Phreaking (or phone hacking, toll fraud, dial-through fraud) is not new. In the not too distant past it was often a domain of adolescents with modems, phone lines and a PCs looking to make a couple of calls on someone else’s tab to their friends out of state or, sometimes, out of the country. Those call volumes often went unnoticed in the overall vast number of calls on company’s phone bill.

Toll Fraud

But phreaking in this day and age has moved from geek to something more sinister and more damaging. Telephone phreaking of Internet era is a big business run by an organized crime. What’s also interesting is that telecommunications carriers reap substantial benefits from these activities by demanding payments for the tidal wave of illegal call traffic phreakers generate at the victim’s expense. Some insiders hint that phreaking is telecommunication’s industry’s biggest dirty secret, generating massive funding for carriers.

Advancing open technology further reduces barriers for thievery. Modern VoIP thieves are organized, skilled and determined knowing that their unsuspecting victims may be less prepared than ever to take them on. Just because a company has a state-of-the-art Hosted PBX service or VoIP system does not mean it is immune to huge losses from criminal phone hacking. VoIP fraud is a very real problem that could wreak devastating expenses on any company.

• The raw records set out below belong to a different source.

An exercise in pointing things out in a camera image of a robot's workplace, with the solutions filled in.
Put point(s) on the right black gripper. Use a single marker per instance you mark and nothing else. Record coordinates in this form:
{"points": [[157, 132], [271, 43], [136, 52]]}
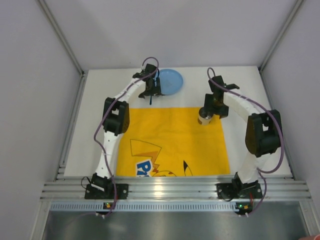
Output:
{"points": [[215, 109]]}

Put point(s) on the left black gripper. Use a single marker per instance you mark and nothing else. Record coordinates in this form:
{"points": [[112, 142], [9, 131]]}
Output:
{"points": [[152, 90]]}

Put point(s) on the blue metal fork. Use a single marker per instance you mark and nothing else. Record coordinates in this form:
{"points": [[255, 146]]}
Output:
{"points": [[150, 100]]}

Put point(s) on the metal cup with paper sleeve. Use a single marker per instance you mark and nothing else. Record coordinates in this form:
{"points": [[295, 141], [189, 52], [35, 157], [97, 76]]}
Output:
{"points": [[204, 117]]}

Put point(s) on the yellow Pikachu placemat cloth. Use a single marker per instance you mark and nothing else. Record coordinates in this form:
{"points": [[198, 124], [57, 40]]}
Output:
{"points": [[170, 142]]}

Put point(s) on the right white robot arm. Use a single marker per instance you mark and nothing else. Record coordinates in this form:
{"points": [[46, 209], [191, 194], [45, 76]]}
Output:
{"points": [[263, 136]]}

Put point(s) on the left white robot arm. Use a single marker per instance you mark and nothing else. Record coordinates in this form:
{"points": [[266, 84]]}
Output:
{"points": [[115, 122]]}

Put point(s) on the blue plastic plate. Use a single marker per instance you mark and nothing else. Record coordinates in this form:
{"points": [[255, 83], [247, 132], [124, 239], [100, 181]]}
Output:
{"points": [[171, 81]]}

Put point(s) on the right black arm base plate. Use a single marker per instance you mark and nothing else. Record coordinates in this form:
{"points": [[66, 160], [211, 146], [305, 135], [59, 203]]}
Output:
{"points": [[229, 191]]}

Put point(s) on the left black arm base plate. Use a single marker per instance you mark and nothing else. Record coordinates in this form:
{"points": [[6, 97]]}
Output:
{"points": [[97, 193]]}

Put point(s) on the perforated grey cable tray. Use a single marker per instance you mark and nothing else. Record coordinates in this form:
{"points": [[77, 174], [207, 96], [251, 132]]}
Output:
{"points": [[148, 206]]}

Over the past year on more than one occasion I had heard from business executives dealing with their hacked voice system relaying phone calls to Cuba, Somalia or some other expensive-to-reach country ramping up charges in excess of $30,000-$40,000 in a matter of 48 hours. The fraudsters would dial local company numbers and access outbound trunks in order to place calls to a foreign country.

This prompted us to begin monitoring our Hosted PBX usage patterns by end users in an effort to help curb losses from such activities and to alert DLS’ clients of unusual call activity. While reducing the time of notification, this, however, is not a proactive strategy because the warning is communicated after fraud activity had already taken place.

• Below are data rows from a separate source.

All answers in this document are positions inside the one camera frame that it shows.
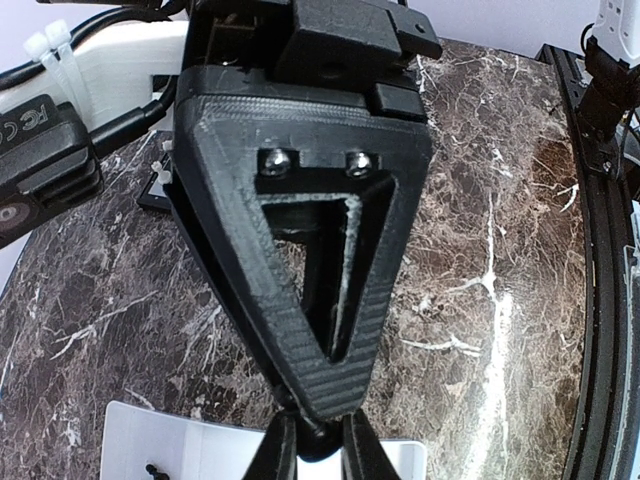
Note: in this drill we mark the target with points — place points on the black front rail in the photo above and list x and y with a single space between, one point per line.
605 438

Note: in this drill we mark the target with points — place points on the black grey chessboard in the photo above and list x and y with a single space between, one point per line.
153 198

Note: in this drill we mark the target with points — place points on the white plastic tray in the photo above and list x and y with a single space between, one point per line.
185 448

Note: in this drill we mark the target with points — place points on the black rook chess piece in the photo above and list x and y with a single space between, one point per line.
317 441

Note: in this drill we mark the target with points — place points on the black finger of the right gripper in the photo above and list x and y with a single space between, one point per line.
297 203

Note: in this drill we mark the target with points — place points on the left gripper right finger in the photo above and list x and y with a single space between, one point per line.
363 457

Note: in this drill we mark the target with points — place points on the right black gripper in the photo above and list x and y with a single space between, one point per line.
349 47

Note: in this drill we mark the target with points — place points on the black chess pieces right cluster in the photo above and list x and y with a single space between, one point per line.
155 473

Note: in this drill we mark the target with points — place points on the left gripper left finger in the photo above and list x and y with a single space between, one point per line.
276 456

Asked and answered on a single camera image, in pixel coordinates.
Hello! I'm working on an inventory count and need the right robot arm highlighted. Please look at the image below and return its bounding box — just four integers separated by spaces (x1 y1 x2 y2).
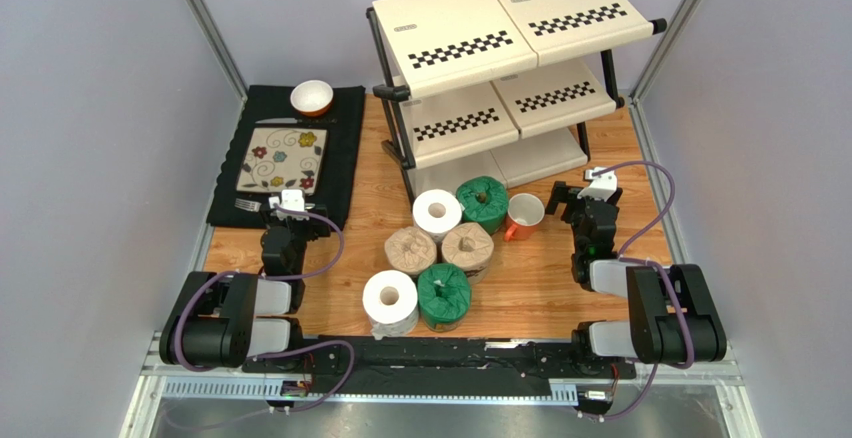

The key to preventing such incidents lies in both: service provider and the end user working together and understanding the depth of the threat. This is especially important to end users of unmanaged hosted pbx services who manage configuration and security features of their Hosted PBX service themselves as opposed to having service provider manage those for them. DLS as a service provider for its part must make those security features available and offer end users education and best practices for implementing them. End users who operate business must understand their responsibility to the security of all the systems and/or services they run.

Statistics show that in most cases thus far hackers gained access to systems or services through inadequate and insufficient use of existing security features. Leaving a PBX unsecured is like leaving your PIN numbers or bank account details and access codes pinned to your front door. Therefore we recommend that our end users employ the following guidelines which can reduce company’s risk of phreaking attack:

  1. Ensure that all manufacturer default passwords for all endpoint devices are changed promptly
  2. Secure all end point devices (handsets, computers, PDAs) by restricting physical and remote access to them.
  3. Ensure functioning of lock out algorithms that prevent password phishing and notify administrators.
  4. Ensure timely deactivation and/or password changes of all unused extensions, voicemail accounts.
  5. Secure your network, employ firewall and access lists to guard your Hosted PBX and/or endpoint devices where possible.
  6. Ensure that your Hosted PBX or VoIP system configuration does not allow through dialing or outbound calling from adjunct equipment, ensure proper permissions for outbound transfers.
  7. Set and enforce standard and complex passwords for your VoIP Hosted PBX interfaces, voicemail

In my experience, phreakers tend to not focus on systems with properly implemented security policy. As with many crimes of opportunity some hackers may be lazy and decide to move to an easier target once they encounter safeguards on your hosted PBX. Since their goal is to find any vulnerable system that would allow them to make international calls rather than access your particular calling data, they will have no reason to invest all the effort in attempting to penetrate security of your Hosted PBX.

But until we all begin recognizing seriousness of security threats and invest time into efforts to make our phone services safe and secure, telecommunications bandits and carriers will continue to reap benefits from stolen revenues and businesses as end users will continue be expected to pay for it all.